● RECORDS FOR THE TASK
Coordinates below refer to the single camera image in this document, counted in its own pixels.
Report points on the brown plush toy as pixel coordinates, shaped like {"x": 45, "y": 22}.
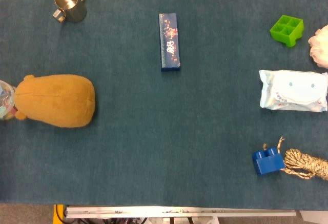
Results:
{"x": 55, "y": 101}

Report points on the dark blue printed box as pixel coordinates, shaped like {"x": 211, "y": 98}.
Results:
{"x": 170, "y": 42}

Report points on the blue plastic building block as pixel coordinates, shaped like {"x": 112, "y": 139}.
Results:
{"x": 267, "y": 161}

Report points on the white wet wipes pack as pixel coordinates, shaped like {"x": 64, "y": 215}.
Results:
{"x": 292, "y": 90}

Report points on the steel gooseneck pitcher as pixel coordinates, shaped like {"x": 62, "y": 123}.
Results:
{"x": 71, "y": 6}

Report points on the green four-cell plastic block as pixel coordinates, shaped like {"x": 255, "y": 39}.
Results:
{"x": 288, "y": 30}

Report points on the clear jar with colourful contents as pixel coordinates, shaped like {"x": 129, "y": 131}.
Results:
{"x": 5, "y": 101}

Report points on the pale pink mesh bath sponge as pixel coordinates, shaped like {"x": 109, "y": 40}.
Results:
{"x": 320, "y": 47}

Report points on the aluminium frame rail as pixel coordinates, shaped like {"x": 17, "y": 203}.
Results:
{"x": 179, "y": 212}

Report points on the yellow frame post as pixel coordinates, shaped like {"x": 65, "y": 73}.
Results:
{"x": 59, "y": 213}

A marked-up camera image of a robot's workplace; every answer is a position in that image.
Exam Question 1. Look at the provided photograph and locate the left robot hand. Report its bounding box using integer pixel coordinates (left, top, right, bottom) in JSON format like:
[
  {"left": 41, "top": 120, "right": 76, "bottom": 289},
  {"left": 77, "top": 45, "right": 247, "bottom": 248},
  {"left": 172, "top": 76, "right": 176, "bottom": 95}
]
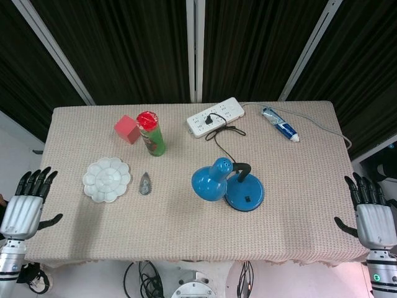
[{"left": 0, "top": 166, "right": 64, "bottom": 240}]

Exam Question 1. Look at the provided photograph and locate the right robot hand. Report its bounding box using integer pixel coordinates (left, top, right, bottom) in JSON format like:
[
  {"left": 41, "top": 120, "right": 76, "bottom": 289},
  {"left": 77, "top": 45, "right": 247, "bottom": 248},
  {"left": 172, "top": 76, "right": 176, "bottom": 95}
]
[{"left": 334, "top": 172, "right": 397, "bottom": 250}]

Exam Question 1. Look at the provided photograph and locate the robot base torso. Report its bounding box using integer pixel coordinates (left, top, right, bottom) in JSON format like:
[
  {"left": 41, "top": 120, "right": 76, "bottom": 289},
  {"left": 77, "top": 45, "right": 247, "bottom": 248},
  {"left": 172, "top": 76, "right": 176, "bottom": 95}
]
[{"left": 170, "top": 262, "right": 218, "bottom": 298}]

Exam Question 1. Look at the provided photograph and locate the blue desk lamp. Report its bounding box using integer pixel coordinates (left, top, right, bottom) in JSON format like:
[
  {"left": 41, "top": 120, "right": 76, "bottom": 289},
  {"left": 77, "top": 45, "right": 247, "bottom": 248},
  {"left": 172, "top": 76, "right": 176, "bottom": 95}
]
[{"left": 190, "top": 156, "right": 265, "bottom": 213}]

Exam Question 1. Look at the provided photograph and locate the white flower-shaped palette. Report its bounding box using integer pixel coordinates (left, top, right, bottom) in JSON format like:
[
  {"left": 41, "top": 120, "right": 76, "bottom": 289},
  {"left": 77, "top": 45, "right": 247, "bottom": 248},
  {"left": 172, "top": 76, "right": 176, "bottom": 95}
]
[{"left": 82, "top": 157, "right": 132, "bottom": 204}]

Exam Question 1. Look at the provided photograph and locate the small grey teardrop packet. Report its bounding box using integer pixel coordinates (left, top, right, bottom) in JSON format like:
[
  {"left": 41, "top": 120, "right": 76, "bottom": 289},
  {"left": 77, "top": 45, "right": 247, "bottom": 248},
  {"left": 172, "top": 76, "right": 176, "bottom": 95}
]
[{"left": 138, "top": 171, "right": 153, "bottom": 196}]

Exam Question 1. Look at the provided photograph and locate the pink red cube block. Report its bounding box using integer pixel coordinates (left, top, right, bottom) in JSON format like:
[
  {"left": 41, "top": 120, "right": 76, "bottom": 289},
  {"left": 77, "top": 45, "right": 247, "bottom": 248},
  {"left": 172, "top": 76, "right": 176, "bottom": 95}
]
[{"left": 114, "top": 114, "right": 141, "bottom": 145}]

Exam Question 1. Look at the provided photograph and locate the blue white toothpaste tube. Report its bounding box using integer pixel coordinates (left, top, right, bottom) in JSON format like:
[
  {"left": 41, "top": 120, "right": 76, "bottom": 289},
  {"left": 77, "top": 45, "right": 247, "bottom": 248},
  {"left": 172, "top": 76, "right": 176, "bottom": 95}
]
[{"left": 261, "top": 106, "right": 301, "bottom": 143}]

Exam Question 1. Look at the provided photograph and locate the green chip can red lid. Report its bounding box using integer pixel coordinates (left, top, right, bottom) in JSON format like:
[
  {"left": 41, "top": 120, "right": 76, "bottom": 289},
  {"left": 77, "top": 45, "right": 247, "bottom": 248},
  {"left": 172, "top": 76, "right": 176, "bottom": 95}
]
[{"left": 136, "top": 111, "right": 166, "bottom": 157}]

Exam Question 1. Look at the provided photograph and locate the beige woven tablecloth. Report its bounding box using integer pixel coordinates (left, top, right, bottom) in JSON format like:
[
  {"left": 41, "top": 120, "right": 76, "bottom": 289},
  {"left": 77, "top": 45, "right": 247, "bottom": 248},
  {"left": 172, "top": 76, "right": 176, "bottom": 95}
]
[{"left": 24, "top": 101, "right": 372, "bottom": 266}]

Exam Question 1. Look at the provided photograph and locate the white power strip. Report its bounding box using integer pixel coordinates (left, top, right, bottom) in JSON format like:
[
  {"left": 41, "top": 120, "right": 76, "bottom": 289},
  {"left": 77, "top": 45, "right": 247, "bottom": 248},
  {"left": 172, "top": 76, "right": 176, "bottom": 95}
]
[{"left": 186, "top": 97, "right": 245, "bottom": 139}]

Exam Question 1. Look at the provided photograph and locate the white power strip cable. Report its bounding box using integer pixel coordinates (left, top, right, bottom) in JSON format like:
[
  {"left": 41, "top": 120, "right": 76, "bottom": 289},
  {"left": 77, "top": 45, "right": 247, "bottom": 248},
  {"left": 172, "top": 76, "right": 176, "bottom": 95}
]
[{"left": 241, "top": 102, "right": 354, "bottom": 150}]

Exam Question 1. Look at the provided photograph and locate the black cable bundle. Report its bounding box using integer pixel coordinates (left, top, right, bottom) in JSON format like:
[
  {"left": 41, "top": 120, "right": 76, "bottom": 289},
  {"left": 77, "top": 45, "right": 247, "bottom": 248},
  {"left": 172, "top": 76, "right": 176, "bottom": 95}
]
[
  {"left": 237, "top": 260, "right": 256, "bottom": 298},
  {"left": 123, "top": 260, "right": 162, "bottom": 298}
]

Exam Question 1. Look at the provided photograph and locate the white curtain rail post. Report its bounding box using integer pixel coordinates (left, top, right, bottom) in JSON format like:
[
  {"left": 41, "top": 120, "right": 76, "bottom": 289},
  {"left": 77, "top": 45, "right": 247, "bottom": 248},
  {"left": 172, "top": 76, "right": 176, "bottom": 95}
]
[
  {"left": 278, "top": 0, "right": 344, "bottom": 102},
  {"left": 11, "top": 0, "right": 96, "bottom": 106},
  {"left": 185, "top": 0, "right": 207, "bottom": 103}
]

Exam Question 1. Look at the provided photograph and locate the black power plug with cable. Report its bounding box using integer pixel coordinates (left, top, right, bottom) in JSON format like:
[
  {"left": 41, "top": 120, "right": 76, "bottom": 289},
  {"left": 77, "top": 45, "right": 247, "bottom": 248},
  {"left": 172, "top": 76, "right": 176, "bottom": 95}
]
[{"left": 203, "top": 113, "right": 247, "bottom": 162}]

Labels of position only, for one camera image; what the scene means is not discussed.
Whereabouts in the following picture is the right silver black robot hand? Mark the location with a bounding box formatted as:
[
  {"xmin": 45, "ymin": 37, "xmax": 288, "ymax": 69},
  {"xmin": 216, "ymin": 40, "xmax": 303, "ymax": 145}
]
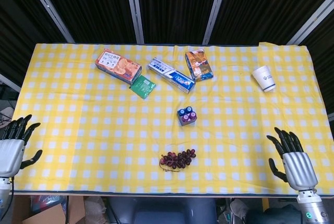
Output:
[{"xmin": 266, "ymin": 126, "xmax": 319, "ymax": 191}]

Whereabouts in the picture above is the grey metal partition post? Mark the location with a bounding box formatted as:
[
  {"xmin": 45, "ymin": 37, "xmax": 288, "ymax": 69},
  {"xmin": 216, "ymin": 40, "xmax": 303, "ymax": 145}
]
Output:
[
  {"xmin": 202, "ymin": 0, "xmax": 230, "ymax": 45},
  {"xmin": 22, "ymin": 0, "xmax": 76, "ymax": 43},
  {"xmin": 124, "ymin": 0, "xmax": 145, "ymax": 44},
  {"xmin": 287, "ymin": 0, "xmax": 334, "ymax": 45}
]

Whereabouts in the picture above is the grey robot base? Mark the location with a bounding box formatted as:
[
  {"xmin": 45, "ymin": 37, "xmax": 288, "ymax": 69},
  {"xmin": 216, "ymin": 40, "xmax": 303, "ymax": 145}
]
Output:
[{"xmin": 108, "ymin": 196, "xmax": 217, "ymax": 224}]

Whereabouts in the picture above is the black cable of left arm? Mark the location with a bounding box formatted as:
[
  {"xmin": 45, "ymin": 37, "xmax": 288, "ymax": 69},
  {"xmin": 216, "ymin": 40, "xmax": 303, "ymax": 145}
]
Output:
[{"xmin": 2, "ymin": 177, "xmax": 15, "ymax": 221}]

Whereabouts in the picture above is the small purple object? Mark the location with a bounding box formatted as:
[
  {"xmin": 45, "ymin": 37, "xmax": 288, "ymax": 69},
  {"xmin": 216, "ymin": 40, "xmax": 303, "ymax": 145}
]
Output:
[{"xmin": 181, "ymin": 112, "xmax": 198, "ymax": 126}]

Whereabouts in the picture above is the blue four-stud building block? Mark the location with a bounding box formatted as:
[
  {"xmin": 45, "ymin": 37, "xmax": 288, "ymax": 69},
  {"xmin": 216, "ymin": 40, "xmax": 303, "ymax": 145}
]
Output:
[{"xmin": 176, "ymin": 105, "xmax": 195, "ymax": 125}]

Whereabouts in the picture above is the orange and blue snack box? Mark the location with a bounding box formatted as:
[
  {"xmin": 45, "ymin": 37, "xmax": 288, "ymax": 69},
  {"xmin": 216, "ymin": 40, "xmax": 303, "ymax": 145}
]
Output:
[{"xmin": 184, "ymin": 49, "xmax": 213, "ymax": 82}]

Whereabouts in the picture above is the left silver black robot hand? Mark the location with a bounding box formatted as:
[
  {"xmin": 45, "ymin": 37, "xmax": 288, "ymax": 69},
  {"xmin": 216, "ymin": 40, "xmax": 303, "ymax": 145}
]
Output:
[{"xmin": 0, "ymin": 114, "xmax": 43, "ymax": 178}]

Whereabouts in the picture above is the green foil sachet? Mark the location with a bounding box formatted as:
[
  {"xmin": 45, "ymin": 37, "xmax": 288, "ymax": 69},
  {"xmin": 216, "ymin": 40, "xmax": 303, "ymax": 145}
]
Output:
[{"xmin": 129, "ymin": 75, "xmax": 157, "ymax": 100}]

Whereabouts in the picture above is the red plastic bag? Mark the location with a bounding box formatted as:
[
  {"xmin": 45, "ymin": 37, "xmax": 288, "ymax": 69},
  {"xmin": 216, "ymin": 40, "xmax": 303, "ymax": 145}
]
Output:
[{"xmin": 30, "ymin": 195, "xmax": 66, "ymax": 213}]

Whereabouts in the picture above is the bunch of dark red grapes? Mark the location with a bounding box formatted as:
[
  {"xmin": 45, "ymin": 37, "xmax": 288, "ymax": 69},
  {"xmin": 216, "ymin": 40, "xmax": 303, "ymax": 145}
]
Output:
[{"xmin": 159, "ymin": 149, "xmax": 197, "ymax": 172}]

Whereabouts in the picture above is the blue and white toothpaste box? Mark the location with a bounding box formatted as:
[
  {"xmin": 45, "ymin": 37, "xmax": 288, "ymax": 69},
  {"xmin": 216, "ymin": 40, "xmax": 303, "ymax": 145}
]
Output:
[{"xmin": 147, "ymin": 57, "xmax": 196, "ymax": 95}]

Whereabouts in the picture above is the orange and blue biscuit box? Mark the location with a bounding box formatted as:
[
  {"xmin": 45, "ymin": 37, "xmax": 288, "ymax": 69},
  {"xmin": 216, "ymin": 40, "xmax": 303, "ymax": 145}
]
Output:
[{"xmin": 94, "ymin": 48, "xmax": 143, "ymax": 86}]

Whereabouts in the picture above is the brown cardboard box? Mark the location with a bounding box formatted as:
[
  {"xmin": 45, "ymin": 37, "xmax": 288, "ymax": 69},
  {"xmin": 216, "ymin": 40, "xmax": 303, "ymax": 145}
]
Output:
[{"xmin": 22, "ymin": 195, "xmax": 87, "ymax": 224}]

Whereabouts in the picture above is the yellow white checkered tablecloth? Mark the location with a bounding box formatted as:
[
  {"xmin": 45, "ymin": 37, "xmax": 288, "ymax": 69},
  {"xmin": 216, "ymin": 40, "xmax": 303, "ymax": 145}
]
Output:
[{"xmin": 12, "ymin": 41, "xmax": 334, "ymax": 196}]

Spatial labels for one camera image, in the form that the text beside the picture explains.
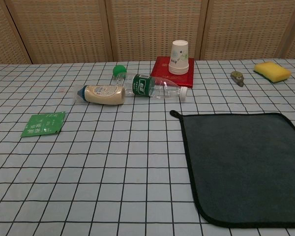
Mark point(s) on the clear green-label water bottle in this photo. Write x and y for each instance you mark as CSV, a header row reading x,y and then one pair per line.
x,y
140,84

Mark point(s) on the beige bottle with blue cap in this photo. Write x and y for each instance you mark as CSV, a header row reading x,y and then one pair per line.
x,y
105,94

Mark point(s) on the dark grey yellow cloth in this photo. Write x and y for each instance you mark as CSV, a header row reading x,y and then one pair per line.
x,y
241,162

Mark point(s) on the white floral paper cup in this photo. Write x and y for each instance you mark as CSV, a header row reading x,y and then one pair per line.
x,y
178,68
179,52

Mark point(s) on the blue checked tablecloth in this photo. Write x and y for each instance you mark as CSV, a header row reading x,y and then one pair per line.
x,y
113,172

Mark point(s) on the woven wooden folding screen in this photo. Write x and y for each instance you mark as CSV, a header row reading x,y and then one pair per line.
x,y
64,29

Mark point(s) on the red flat box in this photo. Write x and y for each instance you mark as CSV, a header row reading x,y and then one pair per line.
x,y
162,75

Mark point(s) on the green tea packet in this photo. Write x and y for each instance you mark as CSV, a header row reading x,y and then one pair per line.
x,y
43,124

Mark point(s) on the green ball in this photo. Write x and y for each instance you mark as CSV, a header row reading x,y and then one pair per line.
x,y
119,70

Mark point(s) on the yellow sponge with green pad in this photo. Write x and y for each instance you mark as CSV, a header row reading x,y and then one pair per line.
x,y
271,70

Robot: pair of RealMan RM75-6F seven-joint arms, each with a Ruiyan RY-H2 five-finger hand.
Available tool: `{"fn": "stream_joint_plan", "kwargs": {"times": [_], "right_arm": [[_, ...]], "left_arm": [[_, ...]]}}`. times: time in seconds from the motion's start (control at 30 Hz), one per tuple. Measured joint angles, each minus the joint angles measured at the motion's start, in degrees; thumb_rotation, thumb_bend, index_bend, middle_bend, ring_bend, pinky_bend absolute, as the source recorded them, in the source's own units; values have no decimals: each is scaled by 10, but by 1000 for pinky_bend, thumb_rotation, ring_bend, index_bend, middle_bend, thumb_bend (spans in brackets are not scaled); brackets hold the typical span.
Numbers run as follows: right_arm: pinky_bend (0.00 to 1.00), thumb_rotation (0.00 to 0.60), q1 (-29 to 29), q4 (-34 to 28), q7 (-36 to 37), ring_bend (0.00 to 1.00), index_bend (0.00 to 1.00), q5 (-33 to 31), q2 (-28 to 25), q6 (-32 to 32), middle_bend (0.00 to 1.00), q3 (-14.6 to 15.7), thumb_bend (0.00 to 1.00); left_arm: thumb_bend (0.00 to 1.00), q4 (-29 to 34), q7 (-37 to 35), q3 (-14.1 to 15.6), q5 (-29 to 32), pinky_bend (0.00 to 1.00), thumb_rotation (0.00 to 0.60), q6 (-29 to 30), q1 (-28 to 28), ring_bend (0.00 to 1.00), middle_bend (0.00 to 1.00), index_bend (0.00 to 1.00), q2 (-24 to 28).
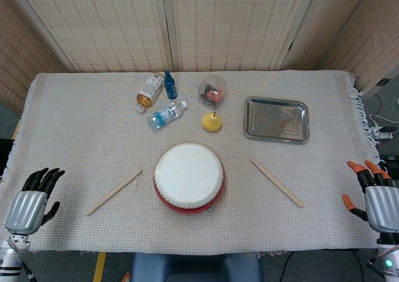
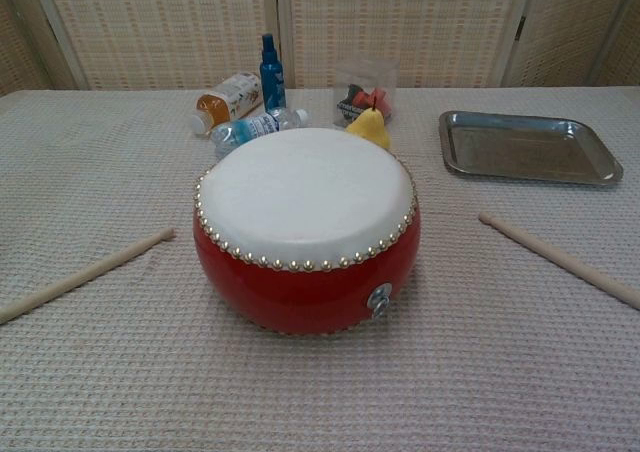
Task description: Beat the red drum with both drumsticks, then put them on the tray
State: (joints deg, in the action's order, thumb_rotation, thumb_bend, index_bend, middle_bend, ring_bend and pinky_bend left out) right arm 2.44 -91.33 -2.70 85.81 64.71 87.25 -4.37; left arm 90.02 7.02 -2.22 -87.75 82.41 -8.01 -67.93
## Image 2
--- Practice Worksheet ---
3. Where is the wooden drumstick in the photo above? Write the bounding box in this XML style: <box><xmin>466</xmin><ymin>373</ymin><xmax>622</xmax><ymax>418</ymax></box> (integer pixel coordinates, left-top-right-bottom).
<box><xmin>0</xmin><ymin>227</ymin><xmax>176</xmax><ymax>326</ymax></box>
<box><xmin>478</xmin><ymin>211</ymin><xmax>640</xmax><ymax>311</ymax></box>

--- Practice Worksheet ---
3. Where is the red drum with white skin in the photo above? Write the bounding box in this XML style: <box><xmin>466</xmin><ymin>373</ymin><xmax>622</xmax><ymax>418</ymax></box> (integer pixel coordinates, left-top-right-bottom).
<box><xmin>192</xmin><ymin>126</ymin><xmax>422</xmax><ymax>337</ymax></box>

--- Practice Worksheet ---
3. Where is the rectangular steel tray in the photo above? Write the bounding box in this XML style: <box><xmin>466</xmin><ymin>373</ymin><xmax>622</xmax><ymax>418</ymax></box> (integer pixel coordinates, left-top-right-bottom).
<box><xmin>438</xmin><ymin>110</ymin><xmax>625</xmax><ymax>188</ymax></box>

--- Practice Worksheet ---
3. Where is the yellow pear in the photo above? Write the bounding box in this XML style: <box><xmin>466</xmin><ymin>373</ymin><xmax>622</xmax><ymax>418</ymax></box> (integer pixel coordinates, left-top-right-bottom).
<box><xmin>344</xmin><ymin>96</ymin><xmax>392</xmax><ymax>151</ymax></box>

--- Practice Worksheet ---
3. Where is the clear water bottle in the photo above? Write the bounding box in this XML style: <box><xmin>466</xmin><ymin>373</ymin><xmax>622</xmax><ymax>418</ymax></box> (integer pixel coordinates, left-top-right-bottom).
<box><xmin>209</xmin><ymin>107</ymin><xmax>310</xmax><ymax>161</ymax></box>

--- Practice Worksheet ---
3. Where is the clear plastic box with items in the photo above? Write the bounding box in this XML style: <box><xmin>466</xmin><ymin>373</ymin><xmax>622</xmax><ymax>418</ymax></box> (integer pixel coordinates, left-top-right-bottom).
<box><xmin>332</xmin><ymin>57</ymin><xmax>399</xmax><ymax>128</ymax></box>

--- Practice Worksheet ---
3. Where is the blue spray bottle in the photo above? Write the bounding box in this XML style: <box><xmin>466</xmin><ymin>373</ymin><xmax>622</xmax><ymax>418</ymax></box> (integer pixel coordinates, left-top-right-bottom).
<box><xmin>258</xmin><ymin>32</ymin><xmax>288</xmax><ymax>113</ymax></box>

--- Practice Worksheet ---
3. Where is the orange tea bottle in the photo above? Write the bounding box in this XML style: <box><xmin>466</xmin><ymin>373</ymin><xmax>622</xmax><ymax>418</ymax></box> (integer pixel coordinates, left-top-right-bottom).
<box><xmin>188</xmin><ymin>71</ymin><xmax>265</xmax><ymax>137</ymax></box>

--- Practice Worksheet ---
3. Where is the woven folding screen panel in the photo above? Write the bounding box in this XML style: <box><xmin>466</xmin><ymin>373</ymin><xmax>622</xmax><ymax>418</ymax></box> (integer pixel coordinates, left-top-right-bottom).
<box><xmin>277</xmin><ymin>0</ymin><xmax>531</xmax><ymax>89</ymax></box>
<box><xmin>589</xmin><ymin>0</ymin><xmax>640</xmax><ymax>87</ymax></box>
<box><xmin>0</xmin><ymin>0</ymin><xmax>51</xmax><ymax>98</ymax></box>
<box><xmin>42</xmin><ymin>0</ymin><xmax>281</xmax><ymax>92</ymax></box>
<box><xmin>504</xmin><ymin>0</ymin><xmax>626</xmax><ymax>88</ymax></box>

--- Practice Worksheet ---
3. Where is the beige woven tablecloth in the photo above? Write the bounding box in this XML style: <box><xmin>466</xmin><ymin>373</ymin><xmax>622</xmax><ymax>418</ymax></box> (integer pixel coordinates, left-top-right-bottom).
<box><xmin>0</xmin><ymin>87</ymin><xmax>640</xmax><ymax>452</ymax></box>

● WHAT TO PRODUCE
Please transcribe, word for word, every line from the first line of the records above through the line containing "A marked-up camera", and leave out any pictures.

● ANSWER SPACE
Coordinates below refer to the single camera image in this document, counted in its own pixels.
Report points on the brown plush toy as pixel coordinates, shaped like {"x": 45, "y": 22}.
Results:
{"x": 55, "y": 101}

Report points on the dark blue printed box as pixel coordinates, shaped like {"x": 211, "y": 98}.
Results:
{"x": 170, "y": 42}

Report points on the blue plastic building block as pixel coordinates, shaped like {"x": 112, "y": 139}.
Results:
{"x": 267, "y": 161}

Report points on the white wet wipes pack as pixel coordinates, shaped like {"x": 64, "y": 215}.
Results:
{"x": 292, "y": 90}

Report points on the steel gooseneck pitcher as pixel coordinates, shaped like {"x": 62, "y": 123}.
Results:
{"x": 71, "y": 6}

Report points on the green four-cell plastic block as pixel coordinates, shaped like {"x": 255, "y": 39}.
Results:
{"x": 288, "y": 30}

Report points on the clear jar with colourful contents as pixel coordinates, shaped like {"x": 129, "y": 131}.
Results:
{"x": 5, "y": 101}

Report points on the pale pink mesh bath sponge as pixel coordinates, shaped like {"x": 109, "y": 40}.
Results:
{"x": 320, "y": 47}

Report points on the aluminium frame rail as pixel coordinates, shaped like {"x": 17, "y": 203}.
Results:
{"x": 179, "y": 212}

Report points on the yellow frame post as pixel coordinates, shaped like {"x": 65, "y": 73}.
Results:
{"x": 59, "y": 213}

A marked-up camera image of a robot's workplace; every answer is a position in that image.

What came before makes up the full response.